⟨

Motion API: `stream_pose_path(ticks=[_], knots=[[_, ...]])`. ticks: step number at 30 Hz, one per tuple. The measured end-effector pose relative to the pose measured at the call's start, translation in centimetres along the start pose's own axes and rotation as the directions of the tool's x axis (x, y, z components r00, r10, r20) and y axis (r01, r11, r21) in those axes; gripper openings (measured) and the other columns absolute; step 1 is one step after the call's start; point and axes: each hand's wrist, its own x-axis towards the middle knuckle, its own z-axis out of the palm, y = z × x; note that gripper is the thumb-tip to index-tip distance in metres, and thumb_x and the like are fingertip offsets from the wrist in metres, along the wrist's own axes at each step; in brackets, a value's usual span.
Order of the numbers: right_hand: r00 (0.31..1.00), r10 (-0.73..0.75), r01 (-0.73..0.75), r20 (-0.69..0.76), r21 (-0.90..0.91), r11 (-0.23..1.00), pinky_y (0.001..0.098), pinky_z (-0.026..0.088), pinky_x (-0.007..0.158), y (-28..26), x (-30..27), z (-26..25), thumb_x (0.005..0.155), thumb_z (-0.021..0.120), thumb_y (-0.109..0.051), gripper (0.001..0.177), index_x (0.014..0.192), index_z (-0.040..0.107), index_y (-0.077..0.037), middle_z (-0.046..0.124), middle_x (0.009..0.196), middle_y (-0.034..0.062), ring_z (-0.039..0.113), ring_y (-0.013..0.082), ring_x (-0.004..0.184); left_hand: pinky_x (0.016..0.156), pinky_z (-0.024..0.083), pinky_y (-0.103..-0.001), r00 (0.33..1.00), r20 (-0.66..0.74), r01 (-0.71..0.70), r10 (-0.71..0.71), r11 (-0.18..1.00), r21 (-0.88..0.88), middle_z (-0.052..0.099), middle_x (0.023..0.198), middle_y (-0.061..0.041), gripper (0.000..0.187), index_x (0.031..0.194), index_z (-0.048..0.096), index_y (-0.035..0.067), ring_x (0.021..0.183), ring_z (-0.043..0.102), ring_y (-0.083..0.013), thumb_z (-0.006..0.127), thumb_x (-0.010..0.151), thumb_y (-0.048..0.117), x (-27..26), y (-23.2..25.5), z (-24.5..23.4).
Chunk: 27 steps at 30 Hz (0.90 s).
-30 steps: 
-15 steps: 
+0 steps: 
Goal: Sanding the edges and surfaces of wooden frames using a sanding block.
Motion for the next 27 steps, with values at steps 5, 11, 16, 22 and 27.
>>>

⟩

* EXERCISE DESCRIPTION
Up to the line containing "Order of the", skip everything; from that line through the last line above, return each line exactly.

* COMPLETED TASK
Order of the numbers: right_hand: r00 (0.31..1.00), r10 (-0.73..0.75), r01 (-0.73..0.75), r20 (-0.69..0.76), r21 (-0.90..0.91), r11 (-0.23..1.00), pinky_y (0.001..0.098), pinky_z (-0.026..0.088), pinky_x (-0.007..0.158), y (-28..26), x (-30..27), z (-26..25), thumb_x (0.005..0.155), thumb_z (-0.021..0.120), thumb_y (-0.109..0.051), gripper (0.001..0.177), index_x (0.014..0.192), index_z (-0.040..0.107), index_y (-0.077..0.037), middle_z (-0.046..0.124), middle_x (0.009..0.196), middle_y (-0.034..0.062), ring_z (-0.039..0.113), ring_y (-0.013..0.082), ring_x (-0.004..0.184); left_hand: pinky_x (0.016..0.156), pinky_z (-0.024..0.083), pinky_y (-0.103..-0.001), r00 (0.33..1.00), r20 (-0.66..0.74), r01 (-0.71..0.70), r10 (-0.71..0.71), r11 (-0.18..1.00), r21 (-0.88..0.88), middle_z (-0.052..0.099), middle_x (0.023..0.198), middle_y (-0.061..0.041), gripper (0.000..0.187), index_x (0.031..0.194), index_z (-0.048..0.096), index_y (-0.035..0.067), ring_x (0.021..0.183), ring_z (-0.043..0.102), ring_y (-0.083..0.013), thumb_z (-0.006..0.127), thumb_x (-0.010..0.151), thumb_y (-0.048..0.117), x (-27..26), y (-23.2..25.5), z (-24.5..23.4).
Chunk: 27 steps at 30 Hz (0.90 s).
-30 steps: 
-15 steps: 
+0 steps: 
Goal: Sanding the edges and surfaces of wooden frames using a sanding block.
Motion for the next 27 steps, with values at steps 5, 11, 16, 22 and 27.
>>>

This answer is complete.